Data block ->
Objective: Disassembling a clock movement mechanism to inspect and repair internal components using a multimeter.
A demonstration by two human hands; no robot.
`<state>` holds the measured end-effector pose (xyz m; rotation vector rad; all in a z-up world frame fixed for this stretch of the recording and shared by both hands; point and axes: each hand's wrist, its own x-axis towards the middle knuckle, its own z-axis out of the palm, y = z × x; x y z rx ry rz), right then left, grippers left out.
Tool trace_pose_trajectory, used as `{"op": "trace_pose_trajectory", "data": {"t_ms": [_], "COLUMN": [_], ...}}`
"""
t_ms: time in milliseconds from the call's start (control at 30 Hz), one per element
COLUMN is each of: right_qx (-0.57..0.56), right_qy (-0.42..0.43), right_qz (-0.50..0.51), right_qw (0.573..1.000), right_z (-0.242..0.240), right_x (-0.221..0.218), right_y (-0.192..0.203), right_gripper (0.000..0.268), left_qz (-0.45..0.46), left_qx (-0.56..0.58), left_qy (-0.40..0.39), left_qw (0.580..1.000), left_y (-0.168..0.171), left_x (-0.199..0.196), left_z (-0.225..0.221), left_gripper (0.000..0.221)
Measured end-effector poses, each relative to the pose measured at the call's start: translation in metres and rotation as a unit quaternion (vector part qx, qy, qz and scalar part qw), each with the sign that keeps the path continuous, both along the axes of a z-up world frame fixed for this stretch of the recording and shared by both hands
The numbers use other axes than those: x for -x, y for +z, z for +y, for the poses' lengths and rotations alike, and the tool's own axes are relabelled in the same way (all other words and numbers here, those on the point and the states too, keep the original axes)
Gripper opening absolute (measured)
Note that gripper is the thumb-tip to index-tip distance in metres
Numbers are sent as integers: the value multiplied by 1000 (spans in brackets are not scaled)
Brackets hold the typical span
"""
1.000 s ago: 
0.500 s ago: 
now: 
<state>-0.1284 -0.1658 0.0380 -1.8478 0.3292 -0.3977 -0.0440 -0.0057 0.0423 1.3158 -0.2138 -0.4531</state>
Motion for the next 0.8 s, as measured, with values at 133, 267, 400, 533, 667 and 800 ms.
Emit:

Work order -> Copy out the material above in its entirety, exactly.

Expected output ->
Objective: Disassembling a clock movement mechanism to inspect and repair internal components using a multimeter.
A demonstration by two human hands; no robot.
`<state>` holds the measured end-effector pose (xyz m; rotation vector rad; all in a z-up world frame fixed for this stretch of the recording and shared by both hands; point and axes: each hand's wrist, its own x-axis towards the middle knuckle, its own z-axis out of the palm, y = z × x; x y z rx ry rz), right then left, grippers left out.
Tool trace_pose_trajectory, used as `{"op": "trace_pose_trajectory", "data": {"t_ms": [_], "COLUMN": [_], ...}}`
"""
t_ms: time in milliseconds from the call's start (control at 30 Hz), one per element
COLUMN is each of: right_qx (-0.57..0.56), right_qy (-0.42..0.43), right_qz (-0.50..0.51), right_qw (0.573..1.000), right_z (-0.242..0.240), right_x (-0.221..0.218), right_y (-0.192..0.203), right_gripper (0.000..0.268), left_qz (-0.45..0.46), left_qx (-0.56..0.58), left_qy (-0.40..0.39), left_qw (0.580..1.000), left_y (-0.168..0.171), left_x (-0.199..0.196), left_z (-0.225..0.221), left_gripper (0.000..0.221)
Measured end-effector poses, each relative to the pose measured at the call's start: translation in metres and rotation as a unit quaternion (vector part qx, qy, qz and scalar part qw), each with the sign that keeps the path continuous, both along the axes of a z-up world frame fixed for this stretch of the recording and shared by both hands
The numbers use other axes than those: x for -x, y for +z, z for +y, for the poses' lengths and rotations alike, and the tool's own axes are relabelled in the same way (all other words and numbers here, those on the point and the states too, keep the original axes)
Gripper opening absolute (measured)
Note that gripper is the thumb-tip to index-tip distance in metres
Numbers are sent as integers: the value multiplied by 1000 (spans in brackets are not scaled)
Brackets hold the typical span
"""
1.000 s ago: 
0.500 s ago: 
now: 
<state>-0.1284 -0.1658 0.0380 -1.8478 0.3292 -0.3977 -0.0440 -0.0057 0.0423 1.3158 -0.2138 -0.4531</state>
Motion for the next 0.8 s, as measured, with values at 133, 267, 400, 533, 667 and 800 ms.
Emit:

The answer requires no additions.